[Work request]: One part of the entries below is wanted: the lines from the one containing "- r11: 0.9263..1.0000" through the one containing "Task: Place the". Write those out exactly and nothing else.

=== Data to process ===

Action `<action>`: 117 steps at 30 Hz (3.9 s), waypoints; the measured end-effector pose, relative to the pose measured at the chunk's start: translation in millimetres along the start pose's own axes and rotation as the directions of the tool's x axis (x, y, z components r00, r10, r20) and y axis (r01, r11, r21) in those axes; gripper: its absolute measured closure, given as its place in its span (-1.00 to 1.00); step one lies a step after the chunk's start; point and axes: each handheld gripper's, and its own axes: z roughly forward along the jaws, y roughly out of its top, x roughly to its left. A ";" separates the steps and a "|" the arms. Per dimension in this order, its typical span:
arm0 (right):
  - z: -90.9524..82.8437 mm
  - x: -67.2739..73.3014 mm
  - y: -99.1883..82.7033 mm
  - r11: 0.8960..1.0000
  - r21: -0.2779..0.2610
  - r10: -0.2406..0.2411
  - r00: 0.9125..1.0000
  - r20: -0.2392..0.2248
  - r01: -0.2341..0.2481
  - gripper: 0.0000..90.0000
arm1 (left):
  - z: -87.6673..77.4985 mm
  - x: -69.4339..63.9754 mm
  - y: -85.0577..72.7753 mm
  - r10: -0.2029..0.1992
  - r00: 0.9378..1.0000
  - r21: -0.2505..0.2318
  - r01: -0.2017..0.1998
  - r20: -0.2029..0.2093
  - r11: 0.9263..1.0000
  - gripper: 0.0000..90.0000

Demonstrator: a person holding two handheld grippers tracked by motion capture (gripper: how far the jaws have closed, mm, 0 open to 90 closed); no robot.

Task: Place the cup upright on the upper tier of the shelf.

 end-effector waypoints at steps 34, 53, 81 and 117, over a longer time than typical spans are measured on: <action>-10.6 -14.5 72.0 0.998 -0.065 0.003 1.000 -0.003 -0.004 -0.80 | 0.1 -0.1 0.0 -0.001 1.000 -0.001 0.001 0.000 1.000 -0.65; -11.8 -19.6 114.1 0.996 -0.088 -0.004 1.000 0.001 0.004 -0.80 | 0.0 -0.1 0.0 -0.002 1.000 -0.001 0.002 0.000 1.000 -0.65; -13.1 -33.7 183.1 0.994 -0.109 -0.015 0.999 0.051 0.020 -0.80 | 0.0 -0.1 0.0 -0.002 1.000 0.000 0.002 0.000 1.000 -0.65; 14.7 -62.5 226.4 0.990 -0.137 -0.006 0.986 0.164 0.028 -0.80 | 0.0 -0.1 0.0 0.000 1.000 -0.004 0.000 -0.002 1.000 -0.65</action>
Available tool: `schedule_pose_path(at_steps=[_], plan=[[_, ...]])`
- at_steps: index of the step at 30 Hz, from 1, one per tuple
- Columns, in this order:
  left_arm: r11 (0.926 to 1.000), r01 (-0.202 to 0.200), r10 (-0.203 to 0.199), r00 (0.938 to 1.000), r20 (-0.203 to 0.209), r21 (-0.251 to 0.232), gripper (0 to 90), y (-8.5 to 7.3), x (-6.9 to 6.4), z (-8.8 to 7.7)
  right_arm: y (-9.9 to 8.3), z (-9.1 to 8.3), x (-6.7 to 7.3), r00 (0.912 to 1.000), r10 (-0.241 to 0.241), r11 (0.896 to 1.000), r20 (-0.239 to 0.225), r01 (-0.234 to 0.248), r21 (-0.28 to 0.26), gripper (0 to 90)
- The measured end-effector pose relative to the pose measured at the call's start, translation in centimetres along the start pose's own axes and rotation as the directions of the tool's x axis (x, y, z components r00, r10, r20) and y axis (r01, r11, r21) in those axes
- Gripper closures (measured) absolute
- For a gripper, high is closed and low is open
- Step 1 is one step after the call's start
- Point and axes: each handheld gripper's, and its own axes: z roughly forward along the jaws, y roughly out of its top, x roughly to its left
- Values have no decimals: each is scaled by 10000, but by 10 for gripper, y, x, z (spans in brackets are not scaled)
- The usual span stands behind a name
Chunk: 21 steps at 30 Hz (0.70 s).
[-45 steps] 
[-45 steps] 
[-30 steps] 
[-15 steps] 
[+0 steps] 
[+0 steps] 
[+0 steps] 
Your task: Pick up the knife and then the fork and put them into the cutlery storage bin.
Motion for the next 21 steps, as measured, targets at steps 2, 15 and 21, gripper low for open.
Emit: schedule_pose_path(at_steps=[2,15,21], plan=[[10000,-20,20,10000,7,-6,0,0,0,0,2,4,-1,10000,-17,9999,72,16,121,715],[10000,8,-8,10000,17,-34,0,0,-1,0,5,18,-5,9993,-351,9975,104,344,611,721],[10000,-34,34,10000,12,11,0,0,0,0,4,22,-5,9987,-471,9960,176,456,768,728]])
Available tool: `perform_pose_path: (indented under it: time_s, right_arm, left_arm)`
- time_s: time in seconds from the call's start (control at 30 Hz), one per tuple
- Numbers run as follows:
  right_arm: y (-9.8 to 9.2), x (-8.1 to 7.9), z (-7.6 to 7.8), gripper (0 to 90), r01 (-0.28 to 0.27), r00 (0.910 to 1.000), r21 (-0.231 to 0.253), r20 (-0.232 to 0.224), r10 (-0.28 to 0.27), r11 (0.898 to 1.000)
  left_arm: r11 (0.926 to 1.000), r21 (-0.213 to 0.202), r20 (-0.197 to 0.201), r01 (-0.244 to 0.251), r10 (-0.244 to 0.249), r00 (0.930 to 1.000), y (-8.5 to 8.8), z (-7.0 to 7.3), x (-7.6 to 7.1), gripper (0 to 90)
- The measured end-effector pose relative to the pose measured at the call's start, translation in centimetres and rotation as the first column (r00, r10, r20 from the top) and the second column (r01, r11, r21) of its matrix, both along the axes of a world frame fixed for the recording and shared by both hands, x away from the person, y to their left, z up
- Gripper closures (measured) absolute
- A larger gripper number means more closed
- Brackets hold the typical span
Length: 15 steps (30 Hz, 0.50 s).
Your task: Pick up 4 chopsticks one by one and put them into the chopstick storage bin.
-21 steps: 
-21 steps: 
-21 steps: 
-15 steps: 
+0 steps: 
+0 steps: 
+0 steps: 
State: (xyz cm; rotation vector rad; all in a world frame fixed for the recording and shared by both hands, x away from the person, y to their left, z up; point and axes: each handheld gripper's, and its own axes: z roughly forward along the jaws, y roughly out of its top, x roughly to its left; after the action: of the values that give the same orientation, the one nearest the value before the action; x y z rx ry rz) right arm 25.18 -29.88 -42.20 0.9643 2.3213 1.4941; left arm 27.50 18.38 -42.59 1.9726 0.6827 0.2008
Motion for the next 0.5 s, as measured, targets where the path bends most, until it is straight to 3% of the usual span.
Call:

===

[Written reply]:
  - r11: 0.9263..1.0000
  - gripper: 0.0000..90.0000

Demonstrator: a person holding two handheld grippers tracked by motion capture (gripper: how far the jaws have closed, mm, 0 open to 90 closed); no robot.

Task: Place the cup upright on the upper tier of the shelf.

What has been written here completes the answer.